WORK TO BE COMPLETED - Filter the data below, keeping only lines that contain "picture".

(Records excerpted from a collection)
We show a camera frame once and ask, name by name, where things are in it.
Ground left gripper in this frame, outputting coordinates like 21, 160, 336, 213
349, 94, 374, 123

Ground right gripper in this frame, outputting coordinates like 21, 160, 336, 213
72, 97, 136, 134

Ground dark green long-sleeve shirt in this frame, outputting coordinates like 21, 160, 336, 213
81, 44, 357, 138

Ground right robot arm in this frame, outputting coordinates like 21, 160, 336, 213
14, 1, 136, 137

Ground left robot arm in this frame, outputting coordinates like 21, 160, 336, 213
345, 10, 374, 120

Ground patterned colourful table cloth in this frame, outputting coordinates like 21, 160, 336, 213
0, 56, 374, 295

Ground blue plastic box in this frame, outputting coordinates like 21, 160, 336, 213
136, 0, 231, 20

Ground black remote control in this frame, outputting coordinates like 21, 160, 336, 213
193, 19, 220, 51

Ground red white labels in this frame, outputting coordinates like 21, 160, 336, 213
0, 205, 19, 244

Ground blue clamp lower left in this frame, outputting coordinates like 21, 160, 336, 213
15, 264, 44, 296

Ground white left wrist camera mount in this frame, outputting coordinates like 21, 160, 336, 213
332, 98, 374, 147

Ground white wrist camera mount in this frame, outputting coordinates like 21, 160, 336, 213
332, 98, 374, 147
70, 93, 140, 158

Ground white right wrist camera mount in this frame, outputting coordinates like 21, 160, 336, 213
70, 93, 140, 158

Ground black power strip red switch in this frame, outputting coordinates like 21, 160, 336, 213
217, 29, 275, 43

==

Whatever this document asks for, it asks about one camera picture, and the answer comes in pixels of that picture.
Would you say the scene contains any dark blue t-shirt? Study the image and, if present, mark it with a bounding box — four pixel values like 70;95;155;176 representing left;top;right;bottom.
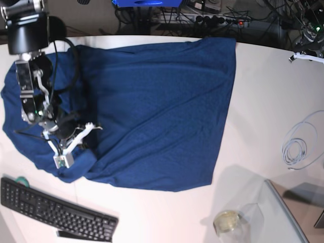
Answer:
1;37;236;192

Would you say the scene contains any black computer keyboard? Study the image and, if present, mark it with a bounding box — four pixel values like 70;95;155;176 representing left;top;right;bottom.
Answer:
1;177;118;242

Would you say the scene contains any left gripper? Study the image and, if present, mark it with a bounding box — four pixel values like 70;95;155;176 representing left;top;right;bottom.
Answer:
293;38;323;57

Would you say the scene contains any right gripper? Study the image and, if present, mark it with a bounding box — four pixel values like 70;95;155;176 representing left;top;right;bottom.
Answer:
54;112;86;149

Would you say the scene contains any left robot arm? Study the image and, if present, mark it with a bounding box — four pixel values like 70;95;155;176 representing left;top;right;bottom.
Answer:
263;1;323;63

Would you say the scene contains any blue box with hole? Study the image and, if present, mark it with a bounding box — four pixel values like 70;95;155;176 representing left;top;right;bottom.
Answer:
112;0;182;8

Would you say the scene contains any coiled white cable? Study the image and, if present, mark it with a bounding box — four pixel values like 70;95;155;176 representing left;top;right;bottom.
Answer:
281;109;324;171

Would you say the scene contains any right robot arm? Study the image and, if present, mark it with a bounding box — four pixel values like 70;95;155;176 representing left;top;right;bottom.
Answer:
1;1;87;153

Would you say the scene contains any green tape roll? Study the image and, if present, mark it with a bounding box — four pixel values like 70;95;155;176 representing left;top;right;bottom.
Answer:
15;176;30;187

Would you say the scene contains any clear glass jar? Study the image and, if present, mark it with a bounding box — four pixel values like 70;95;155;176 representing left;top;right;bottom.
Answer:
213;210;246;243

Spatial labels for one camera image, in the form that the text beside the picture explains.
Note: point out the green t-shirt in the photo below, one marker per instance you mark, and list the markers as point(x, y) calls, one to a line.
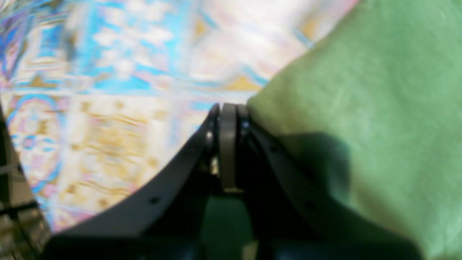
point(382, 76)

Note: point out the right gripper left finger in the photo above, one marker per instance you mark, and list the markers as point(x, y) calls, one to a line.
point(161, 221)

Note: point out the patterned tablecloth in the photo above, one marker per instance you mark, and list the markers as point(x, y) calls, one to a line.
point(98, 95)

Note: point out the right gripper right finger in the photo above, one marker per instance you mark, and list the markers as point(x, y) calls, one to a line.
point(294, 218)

RESPONSE TO THIS EXERCISE -
Whatever this document asks for, it asks about one camera picture, and the answer comes in pixels of that picture.
Spatial labels for one camera image, in the form that the text beside the picture explains.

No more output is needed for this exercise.